_Dataset section_:
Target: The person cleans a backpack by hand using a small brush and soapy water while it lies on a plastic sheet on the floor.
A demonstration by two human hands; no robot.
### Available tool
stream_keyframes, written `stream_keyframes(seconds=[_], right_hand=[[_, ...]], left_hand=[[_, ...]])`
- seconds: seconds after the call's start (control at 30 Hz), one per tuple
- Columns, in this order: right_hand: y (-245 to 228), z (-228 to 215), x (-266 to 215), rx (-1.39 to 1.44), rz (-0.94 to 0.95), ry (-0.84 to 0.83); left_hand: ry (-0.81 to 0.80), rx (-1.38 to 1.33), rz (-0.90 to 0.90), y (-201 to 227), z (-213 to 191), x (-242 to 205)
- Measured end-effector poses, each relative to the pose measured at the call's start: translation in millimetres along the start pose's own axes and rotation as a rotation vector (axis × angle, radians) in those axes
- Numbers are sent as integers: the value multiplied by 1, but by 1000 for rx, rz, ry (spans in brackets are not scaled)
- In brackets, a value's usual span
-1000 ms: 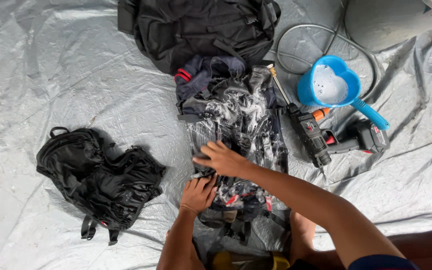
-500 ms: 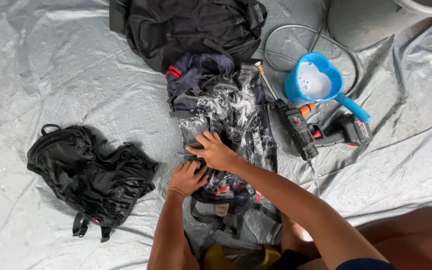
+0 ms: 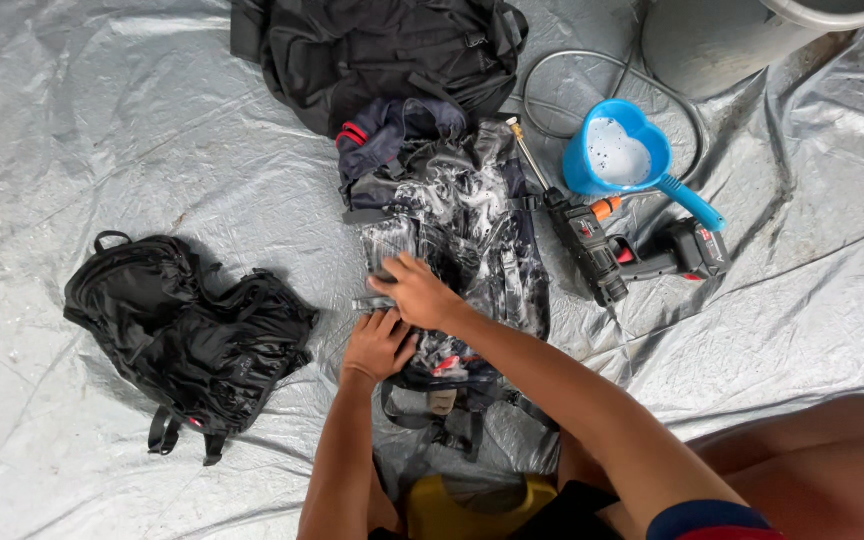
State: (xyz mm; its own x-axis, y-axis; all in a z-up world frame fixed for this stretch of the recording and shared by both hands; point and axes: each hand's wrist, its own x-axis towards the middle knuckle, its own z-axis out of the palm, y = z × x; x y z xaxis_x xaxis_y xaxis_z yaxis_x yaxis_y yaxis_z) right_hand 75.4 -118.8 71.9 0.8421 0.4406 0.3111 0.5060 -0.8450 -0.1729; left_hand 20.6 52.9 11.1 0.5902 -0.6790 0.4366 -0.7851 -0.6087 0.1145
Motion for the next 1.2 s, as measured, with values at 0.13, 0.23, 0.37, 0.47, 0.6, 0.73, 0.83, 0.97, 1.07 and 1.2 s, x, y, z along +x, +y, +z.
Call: stream_keyframes(seconds=[0.13, 0.23, 0.37, 0.47, 0.6, 0.73, 0.83, 0.97, 1.07, 1.2], right_hand=[[5, -9, -15, -29, -101, -46], [25, -13, 11, -92, -187, -53], [26, -13, 43, -230, -45, 112], [7, -4, 39, -167, 5, 136], [8, 2, 32, -180, -20, 122], [3, 6, 7, -198, -77, 77], [5, 5, 2, -216, -138, 38], [18, 0, 22, -200, -131, 20], [5, 7, 36, -107, 25, -6], [-72, -1, 14, -520, 266, 314]], left_hand=[[-48, -41, -66, 7, 2, -9], [-71, -45, -58, 9, -9, -11], [-33, -57, 35, 12, -18, -6], [-23, -24, 49, 17, -23, -10], [23, 22, 77, 16, -15, -13], [14, 20, 103, 17, -10, -16], [12, 17, 87, 15, -11, -18], [47, -15, 46, 14, -11, -15], [57, -23, 32, 13, -12, -18], [58, -99, 18, 11, -4, -21]])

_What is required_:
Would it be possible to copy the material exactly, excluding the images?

_Answer for this exercise_:
Target: The person cleans a backpack by hand using a small brush and soapy water while it lies on a plastic sheet on the floor.
A demonstration by two human hands; no robot.
### Available tool
stream_keyframes, written `stream_keyframes(seconds=[_], right_hand=[[_, ...]], left_hand=[[_, ...]])`
- seconds: seconds after the call's start (control at 30 Hz), one per tuple
- Columns, in this order: right_hand: y (-245 to 228), z (-228 to 215), x (-266 to 215), rx (-1.39 to 1.44), rz (-0.94 to 0.95), ry (-0.84 to 0.83); left_hand: ry (-0.81 to 0.80), rx (-1.38 to 1.33), rz (-0.90 to 0.90), y (-201 to 227), z (-213 to 191), x (-242 to 205)
- Measured end-effector poses, each relative to the pose measured at the call's start: translation in millimetres along the start pose's own axes and rotation as a rotation vector (axis × angle, radians) in those axes
- Numbers are sent as integers: the value multiplied by 1, but by 1000 for rx, rz, ry (spans in brackets are not scaled)
- In brackets, a value's usual span
-1000 ms: 
-500 ms: 
+0 ms: 
State: (xyz mm; its own x-axis, y-axis; all in a z-up world frame fixed for this stretch of the recording and shared by both hands; point and axes: each hand's wrist, its own x-axis towards the middle knuckle, its own z-axis out of the palm, y = z × x; x y z xaxis_x xaxis_y xaxis_z yaxis_x yaxis_y yaxis_z) right_hand 75.4 -118.8 71.9 0.8421 0.4406 0.3111 0.5060 -0.8450 -0.1729; left_hand 20.6 52.9 11.1 0.5902 -0.6790 0.4366 -0.7851 -0.6087 0.1145
Motion for the next 1.2 s, as measured, with values at 0.13, 0.23, 0.37, 0.47, 0.6, 0.73, 0.83, 0.97, 1.07 and 1.2 s, x, y, z along +x, +y, +z.
Call: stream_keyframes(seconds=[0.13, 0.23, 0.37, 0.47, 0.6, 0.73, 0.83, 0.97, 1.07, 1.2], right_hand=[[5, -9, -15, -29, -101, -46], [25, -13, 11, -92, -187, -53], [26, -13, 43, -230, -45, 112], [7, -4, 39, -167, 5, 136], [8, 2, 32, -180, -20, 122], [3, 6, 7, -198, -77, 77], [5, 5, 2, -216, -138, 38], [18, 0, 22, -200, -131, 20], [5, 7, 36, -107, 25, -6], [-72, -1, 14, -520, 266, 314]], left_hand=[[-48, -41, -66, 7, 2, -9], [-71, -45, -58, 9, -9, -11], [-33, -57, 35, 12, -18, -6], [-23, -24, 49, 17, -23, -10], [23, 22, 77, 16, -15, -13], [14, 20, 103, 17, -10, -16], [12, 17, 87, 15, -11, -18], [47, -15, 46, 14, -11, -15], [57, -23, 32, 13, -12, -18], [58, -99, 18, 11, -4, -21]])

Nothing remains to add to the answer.